"This is not the end of the world." My friend Bill McBride was on the phone providing some comfort and context on the day I learned I had lost my job.
After working for the newspaper for over 30 years, I was suddenly on the street with more than 50 other reporters and editors. That was nearly six years ago when I found myself over 60 and jobless.
It was the beginning of a six-month nightmare that had me doubting my skills, questioning my confidence and wondering if I would ever work again.
Unfortunately, my jobless saga has become all too common. Since 2005, the number of unemployed workers 55 and over has nearly tripled to 2.2 million, almost half out of work for more than six months. Like most of them, I wandered the streets, fired off dozens of letters and job applications, all greeted by silence. Age, for all of its benefits, was the enemy. Friends colored their hair, doctored their résumés and discovered a whole new language for dealing with health insurance.
That's also my vantage point for what has truly been a dreadful decade — starting with 9/11 and the rise of terrorism and closing with an economic upheaval of historic proportions and a growing gap between rich and poor, rising anger, impatience and paralyzed political institutions.
Since my first byline appeared in the old Berea (Ohio) News, I've found work I love. But like the auto, steel and other manufacturing industries, newspapers have been buffeted by change — in their case by declining readership, new technology and a shriveling business model. It's not a pretty picture.
Here's the new reality: The old jobs are gone. But more important, for the millions out of work, a support system exists — classes, counseling, job-search tips and tools. (See aarp.org/work/job-hunting.) "Recareering" is happening — for auto workers, engineers, bankers and builders. The communications industry, for example, is remaking itself. There are thousands of websites reporting news. The AARP Bulletin has become more important as a source of credible, timely and useful information in print and online. Our articles have prompted investigations, challenged presidents and lawmakers, and saved lives.

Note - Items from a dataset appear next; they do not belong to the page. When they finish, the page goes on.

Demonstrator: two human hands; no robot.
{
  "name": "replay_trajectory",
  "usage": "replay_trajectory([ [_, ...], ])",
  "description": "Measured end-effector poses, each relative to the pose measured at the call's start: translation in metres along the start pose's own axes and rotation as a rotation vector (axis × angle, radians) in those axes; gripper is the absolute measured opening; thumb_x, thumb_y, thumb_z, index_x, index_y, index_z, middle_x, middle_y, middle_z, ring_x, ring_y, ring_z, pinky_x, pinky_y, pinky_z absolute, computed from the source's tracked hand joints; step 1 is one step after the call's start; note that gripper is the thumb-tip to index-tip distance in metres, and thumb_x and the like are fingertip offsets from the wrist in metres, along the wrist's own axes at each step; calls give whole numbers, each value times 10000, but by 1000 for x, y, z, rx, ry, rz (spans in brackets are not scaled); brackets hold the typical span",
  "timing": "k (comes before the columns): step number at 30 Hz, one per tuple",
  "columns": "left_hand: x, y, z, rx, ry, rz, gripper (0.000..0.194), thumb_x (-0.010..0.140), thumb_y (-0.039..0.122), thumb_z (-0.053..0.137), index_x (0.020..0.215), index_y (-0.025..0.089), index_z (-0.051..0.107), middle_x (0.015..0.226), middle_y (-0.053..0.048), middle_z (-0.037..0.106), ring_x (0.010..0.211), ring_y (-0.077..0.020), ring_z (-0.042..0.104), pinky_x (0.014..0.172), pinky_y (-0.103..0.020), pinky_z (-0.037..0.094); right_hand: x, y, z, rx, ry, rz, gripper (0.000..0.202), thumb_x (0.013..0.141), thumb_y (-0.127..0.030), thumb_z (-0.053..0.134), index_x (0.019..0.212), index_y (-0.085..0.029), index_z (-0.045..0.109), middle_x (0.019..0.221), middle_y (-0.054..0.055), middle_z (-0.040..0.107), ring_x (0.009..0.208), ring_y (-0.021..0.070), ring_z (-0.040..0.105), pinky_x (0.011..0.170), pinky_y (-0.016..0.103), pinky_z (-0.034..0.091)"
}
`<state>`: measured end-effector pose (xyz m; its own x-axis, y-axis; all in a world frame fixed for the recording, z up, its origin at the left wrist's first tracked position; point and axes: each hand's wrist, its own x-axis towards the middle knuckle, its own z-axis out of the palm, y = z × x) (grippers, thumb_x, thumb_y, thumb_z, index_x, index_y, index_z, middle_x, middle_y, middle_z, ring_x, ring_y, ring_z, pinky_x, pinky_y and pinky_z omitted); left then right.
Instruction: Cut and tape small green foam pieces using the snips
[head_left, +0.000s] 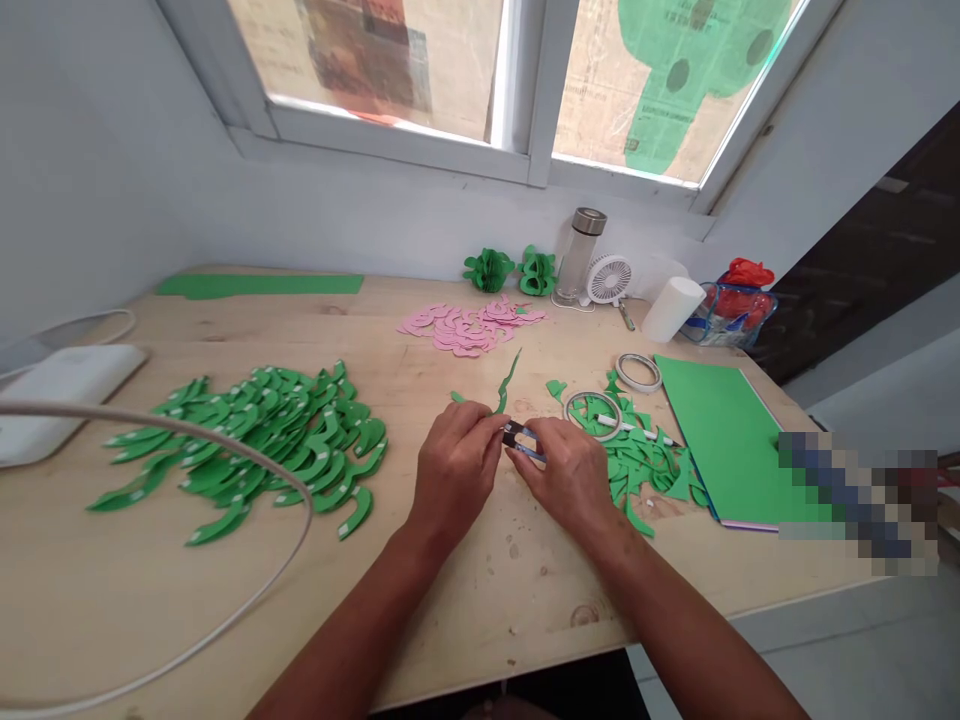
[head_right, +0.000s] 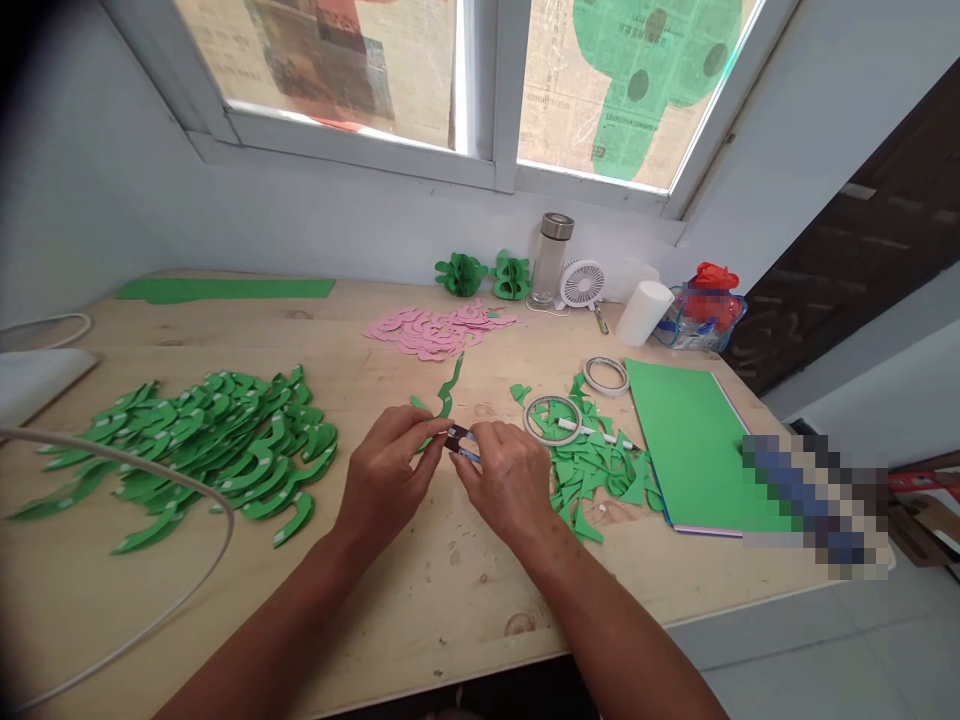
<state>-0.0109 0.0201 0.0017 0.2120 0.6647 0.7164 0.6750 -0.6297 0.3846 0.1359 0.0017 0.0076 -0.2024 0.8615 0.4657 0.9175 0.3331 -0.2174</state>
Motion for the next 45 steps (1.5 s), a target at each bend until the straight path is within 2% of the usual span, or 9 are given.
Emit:
replay_trajectory([
  [18, 5, 0, -4, 116, -130, 102, 163, 842, 151, 470, 800, 168, 627, 746, -67, 604, 732, -204, 519, 665, -332, 421, 0, -1, -2, -21, -51, 21, 126, 783, -313, 589, 829, -196, 579, 709, 18, 631, 688, 179, 564, 565, 268, 315],
  [22, 4, -2, -4, 98, -81, 75, 143, 831, 152, 485, 791, 169, 622, 743, -65, 603, 738, -203, 523, 673, -332, 427, 0, -1, -2, -18, -40, 32, 133, 777, -317, 600, 840, -201, 580, 719, 16, 636, 698, 183, 570, 565, 268, 327],
  [25, 3, -2, -4, 49, 21, -34, 119, 815, 173, 510, 807, 174, 629, 756, -63, 608, 757, -203, 544, 691, -334, 445, 0, 1, -1, -1, -22, 36, 142, 767, -310, 612, 852, -199, 583, 739, 25, 645, 710, 183, 577, 572, 265, 341],
  [28, 2, -3, -4, -69, 86, -234, 111, 797, 206, 542, 821, 177, 646, 763, -48, 616, 748, -184, 575, 685, -310, 460, 0, 1, -1, 22, -19, 51, 156, 768, -313, 610, 867, -195, 586, 748, 32, 648, 704, 180, 581, 579, 262, 354],
  [33, 3, -4, -4, -462, 62, -611, 159, 750, 312, 604, 790, 178, 679, 771, -26, 649, 701, -152, 591, 646, -263, 462, 0, 1, -2, 67, -16, 73, 175, 777, -328, 599, 877, -184, 592, 737, 37, 647, 685, 174, 581, 595, 257, 369],
  [37, 5, -4, -1, -763, 7, -858, 230, 681, 369, 658, 748, 152, 696, 685, -27, 651, 641, -143, 572, 595, -247, 448, 1, 0, -1, 96, 22, 78, 176, 783, -337, 582, 874, -186, 594, 728, 38, 642, 667, 169, 573, 588, 251, 369],
  [41, 4, -3, 1, -945, -67, -948, 229, 621, 341, 709, 729, 139, 702, 651, -34, 650, 613, -135, 562, 586, -245, 449, 1, -1, -1, 170, 28, 121, 177, 789, -356, 568, 843, -188, 578, 689, 18, 626, 622, 151, 559, 564, 239, 361],
  [45, 2, 0, 3, -1068, -155, -931, 179, 639, 316, 692, 689, 145, 690, 681, -49, 659, 633, -141, 571, 604, -253, 463, 2, -4, 0, 292, -7, 219, 191, 781, -381, 571, 816, -194, 562, 620, -19, 588, 549, 126, 531, 515, 219, 346],
])
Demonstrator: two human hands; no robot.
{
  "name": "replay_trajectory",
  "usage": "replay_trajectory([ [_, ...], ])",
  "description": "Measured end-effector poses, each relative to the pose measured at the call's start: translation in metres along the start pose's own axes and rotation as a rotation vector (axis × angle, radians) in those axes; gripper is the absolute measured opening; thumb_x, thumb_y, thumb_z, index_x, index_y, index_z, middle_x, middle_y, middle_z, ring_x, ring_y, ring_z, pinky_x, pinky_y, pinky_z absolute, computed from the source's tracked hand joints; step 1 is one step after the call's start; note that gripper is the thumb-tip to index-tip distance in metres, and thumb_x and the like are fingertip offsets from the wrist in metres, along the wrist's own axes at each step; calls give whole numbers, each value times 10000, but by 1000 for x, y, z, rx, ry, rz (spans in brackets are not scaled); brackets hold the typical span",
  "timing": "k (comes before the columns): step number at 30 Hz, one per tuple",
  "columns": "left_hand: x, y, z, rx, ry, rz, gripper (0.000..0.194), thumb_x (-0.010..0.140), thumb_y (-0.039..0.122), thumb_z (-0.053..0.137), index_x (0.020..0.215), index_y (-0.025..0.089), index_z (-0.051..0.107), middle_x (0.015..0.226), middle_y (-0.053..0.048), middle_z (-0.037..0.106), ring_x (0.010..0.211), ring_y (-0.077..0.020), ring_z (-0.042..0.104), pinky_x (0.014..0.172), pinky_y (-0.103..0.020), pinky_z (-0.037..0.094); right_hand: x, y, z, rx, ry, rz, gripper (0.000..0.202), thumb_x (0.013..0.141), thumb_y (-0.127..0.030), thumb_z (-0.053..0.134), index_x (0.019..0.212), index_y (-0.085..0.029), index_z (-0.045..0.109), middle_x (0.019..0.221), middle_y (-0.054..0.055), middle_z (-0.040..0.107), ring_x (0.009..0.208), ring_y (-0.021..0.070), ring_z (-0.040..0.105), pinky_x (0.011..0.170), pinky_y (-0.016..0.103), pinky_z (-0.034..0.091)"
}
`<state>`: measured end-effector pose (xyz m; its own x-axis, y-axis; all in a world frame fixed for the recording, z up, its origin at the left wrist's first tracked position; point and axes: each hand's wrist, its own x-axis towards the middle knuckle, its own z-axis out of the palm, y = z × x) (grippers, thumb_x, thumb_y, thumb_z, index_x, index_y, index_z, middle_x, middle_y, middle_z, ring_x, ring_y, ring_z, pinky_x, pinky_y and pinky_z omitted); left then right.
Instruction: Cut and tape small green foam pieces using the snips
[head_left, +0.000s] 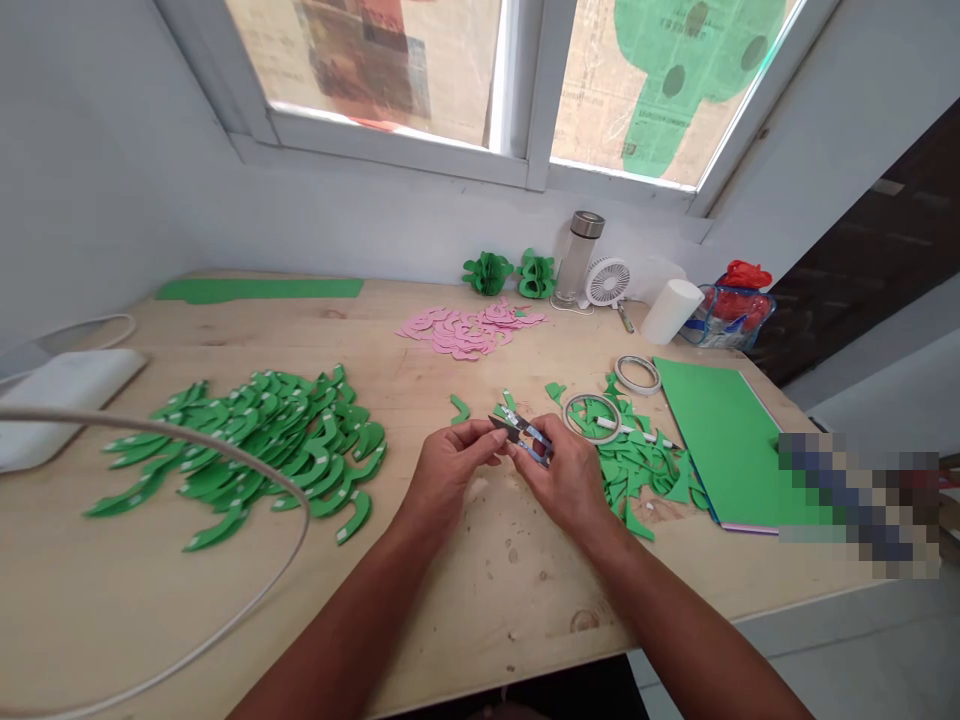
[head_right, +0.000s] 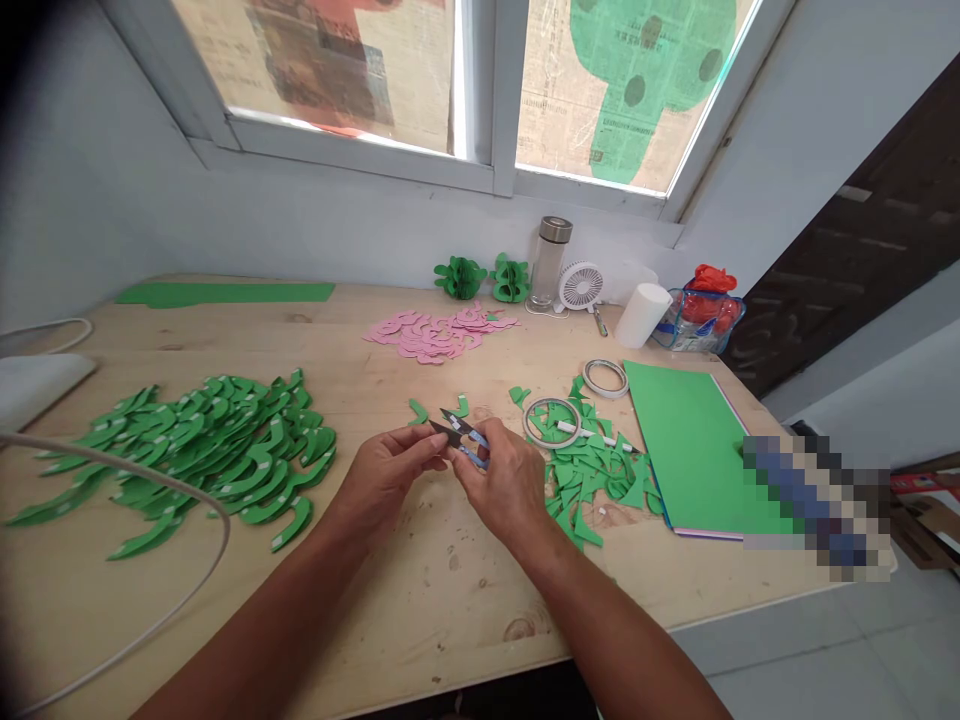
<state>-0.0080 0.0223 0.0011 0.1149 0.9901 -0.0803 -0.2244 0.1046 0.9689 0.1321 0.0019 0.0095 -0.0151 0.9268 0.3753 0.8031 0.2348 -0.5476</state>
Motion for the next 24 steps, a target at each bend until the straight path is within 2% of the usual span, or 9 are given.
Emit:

What I really discovered during my nightmare, though, was the importance of friendship. My friend Bill's call came at the perfect moment. He had been caught up himself in the wild swings of the New England computer industry, so he knew my anxiety. His suggestion, borrowed from another friend: "Stay positive. Consider that you're 'between assignments.' "
This is a grim time. The dominant trends are driven by the calamities of the past decade and aggravated by angry rhetoric, hyperbole and polarized institutions. Clearly, we're at a moment when things could get worse. A timely dose of confidence — never long absent in our nation's history — is overdue. If this nation is anything, it's resilient. That starts with friendship. Who among us does not know someone who can't find a job? Give them a call.
Jim Toedtman is editor and vice president of AARP Bulletin.